→ **Task prompt**
Lines in the listing below that contain the string "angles" are to be found and copied.

→ **Information shown**
################

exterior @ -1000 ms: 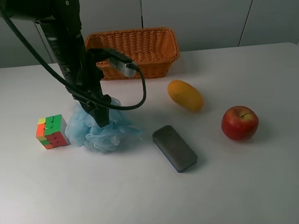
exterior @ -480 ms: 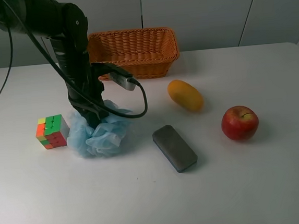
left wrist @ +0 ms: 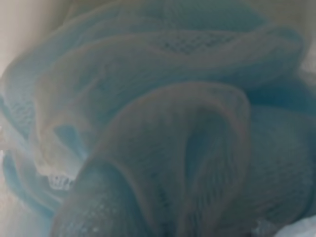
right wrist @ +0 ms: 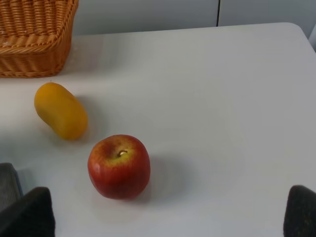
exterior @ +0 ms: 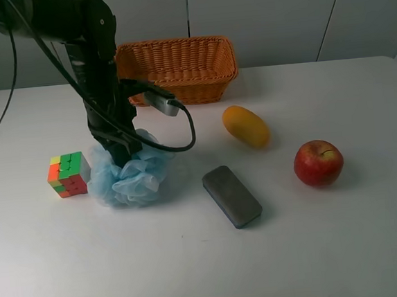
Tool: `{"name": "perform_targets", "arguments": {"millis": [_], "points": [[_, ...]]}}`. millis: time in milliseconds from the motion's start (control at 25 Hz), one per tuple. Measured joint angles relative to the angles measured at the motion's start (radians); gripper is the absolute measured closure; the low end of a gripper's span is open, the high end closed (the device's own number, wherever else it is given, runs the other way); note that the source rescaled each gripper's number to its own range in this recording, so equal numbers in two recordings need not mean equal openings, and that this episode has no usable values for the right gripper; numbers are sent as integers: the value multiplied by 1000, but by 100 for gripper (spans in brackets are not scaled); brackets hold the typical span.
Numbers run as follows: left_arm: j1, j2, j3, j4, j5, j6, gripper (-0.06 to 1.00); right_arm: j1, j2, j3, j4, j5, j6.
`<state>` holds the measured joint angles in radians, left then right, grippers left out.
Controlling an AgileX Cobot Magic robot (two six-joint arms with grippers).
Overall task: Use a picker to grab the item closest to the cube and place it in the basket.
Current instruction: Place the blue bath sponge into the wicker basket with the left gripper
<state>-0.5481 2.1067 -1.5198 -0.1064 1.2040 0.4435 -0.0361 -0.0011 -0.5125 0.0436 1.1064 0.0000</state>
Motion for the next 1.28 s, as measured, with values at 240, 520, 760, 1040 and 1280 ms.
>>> {"name": "perform_targets", "arguments": {"millis": [240,520,760,1040,1280], "points": [[0,-96,-194,4,3,-100,91,0,0,0,0,0,0],[0,-126,-434,82,-17,-206,93,0,0,0,0,0,0],[15,-98,-472,165,-255,-277,93,0,0,0,0,0,0],[76,61,-472,171,-465,-374,94,0,0,0,0,0,0],[111,169,-472,137,-547,-389,93,0,0,0,0,0,0]]}}
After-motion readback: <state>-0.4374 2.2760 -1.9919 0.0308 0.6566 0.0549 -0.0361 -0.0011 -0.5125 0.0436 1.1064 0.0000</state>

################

→ **Written solution**
Tool: `{"name": "perform_targets", "arguments": {"millis": [_], "points": [[_, ...]]}}`. millis: time in milliseconds from the motion's start (control at 25 Hz), one per tuple. Measured joint angles relative to the angles measured at the motion's start (radians); gripper is the absolute measured closure; the low end of a gripper's span is open, the high end closed (the device's own number, wherever else it is given, runs the other way); note that the source rescaled each gripper's number to its own range in this recording, so equal numbers in two recordings need not mean equal openings, and that this episode has no usable values for the right gripper; numbers are sent as integers: the value multiplied by 1000, but by 100 for gripper (spans in brackets are not scaled); brackets hold the typical span.
`<state>` holds the measured joint angles in radians, left then right, grippers left out.

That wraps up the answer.